▶ _PROBLEM STATEMENT_
Scan the entries for lines with the word "target" and copy those lines.

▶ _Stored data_
.....
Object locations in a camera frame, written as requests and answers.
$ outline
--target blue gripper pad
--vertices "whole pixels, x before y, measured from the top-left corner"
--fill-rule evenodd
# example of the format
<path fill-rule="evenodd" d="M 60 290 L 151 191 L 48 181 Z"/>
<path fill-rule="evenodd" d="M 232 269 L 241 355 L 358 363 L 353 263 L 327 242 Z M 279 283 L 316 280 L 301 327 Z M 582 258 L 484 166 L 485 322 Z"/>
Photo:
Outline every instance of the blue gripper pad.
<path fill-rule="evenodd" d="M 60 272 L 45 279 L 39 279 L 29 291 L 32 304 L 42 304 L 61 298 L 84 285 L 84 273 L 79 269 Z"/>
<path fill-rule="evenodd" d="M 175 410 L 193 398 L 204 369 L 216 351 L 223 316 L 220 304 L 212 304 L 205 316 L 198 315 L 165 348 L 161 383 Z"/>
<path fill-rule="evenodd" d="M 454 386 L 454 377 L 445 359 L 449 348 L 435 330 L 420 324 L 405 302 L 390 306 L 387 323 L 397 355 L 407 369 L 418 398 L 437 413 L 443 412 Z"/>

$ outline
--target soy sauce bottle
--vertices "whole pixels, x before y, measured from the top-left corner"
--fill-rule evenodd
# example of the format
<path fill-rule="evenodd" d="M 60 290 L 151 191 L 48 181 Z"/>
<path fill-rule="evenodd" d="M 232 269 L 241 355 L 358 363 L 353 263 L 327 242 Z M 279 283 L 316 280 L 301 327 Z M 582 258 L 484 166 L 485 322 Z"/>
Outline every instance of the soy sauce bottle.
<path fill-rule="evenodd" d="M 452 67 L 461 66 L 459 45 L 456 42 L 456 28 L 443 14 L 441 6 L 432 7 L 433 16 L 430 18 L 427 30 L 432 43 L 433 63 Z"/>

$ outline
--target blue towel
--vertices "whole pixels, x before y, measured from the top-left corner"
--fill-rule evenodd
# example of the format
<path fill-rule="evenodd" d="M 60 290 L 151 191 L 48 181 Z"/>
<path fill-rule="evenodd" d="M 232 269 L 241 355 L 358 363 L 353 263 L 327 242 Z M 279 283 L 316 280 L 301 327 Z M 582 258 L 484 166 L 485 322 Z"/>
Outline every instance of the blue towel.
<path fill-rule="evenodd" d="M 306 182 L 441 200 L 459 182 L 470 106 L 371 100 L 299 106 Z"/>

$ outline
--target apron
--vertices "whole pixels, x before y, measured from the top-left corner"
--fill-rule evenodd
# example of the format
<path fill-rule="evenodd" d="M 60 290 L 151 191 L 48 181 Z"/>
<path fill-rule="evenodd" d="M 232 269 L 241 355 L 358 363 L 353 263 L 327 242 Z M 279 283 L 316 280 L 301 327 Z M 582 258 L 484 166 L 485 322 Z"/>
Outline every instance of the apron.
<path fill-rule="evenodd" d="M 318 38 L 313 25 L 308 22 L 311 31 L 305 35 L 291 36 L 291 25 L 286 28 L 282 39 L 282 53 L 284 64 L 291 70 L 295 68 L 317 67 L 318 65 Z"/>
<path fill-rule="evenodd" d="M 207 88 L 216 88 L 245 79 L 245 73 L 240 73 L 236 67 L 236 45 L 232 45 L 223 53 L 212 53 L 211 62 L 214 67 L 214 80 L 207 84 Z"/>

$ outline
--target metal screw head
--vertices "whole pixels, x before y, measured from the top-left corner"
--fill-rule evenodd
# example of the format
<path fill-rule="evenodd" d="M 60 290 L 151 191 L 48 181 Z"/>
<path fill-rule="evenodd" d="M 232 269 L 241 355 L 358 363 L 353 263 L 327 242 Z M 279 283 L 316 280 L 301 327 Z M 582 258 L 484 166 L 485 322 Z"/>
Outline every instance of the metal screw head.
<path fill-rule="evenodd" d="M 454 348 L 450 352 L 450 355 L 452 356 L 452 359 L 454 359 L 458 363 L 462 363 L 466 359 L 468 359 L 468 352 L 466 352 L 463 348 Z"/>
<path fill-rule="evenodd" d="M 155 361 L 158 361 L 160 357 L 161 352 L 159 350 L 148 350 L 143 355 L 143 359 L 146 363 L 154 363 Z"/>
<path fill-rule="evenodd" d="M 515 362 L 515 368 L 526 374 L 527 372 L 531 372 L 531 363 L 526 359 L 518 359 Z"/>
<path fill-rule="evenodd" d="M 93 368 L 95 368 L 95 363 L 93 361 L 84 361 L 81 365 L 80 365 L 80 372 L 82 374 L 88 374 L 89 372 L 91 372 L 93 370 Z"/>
.....
▶ _ANSWER TO THIS TASK_
--target blue gripper pad
--target soy sauce bottle
--target blue towel
--target apron
--target metal screw head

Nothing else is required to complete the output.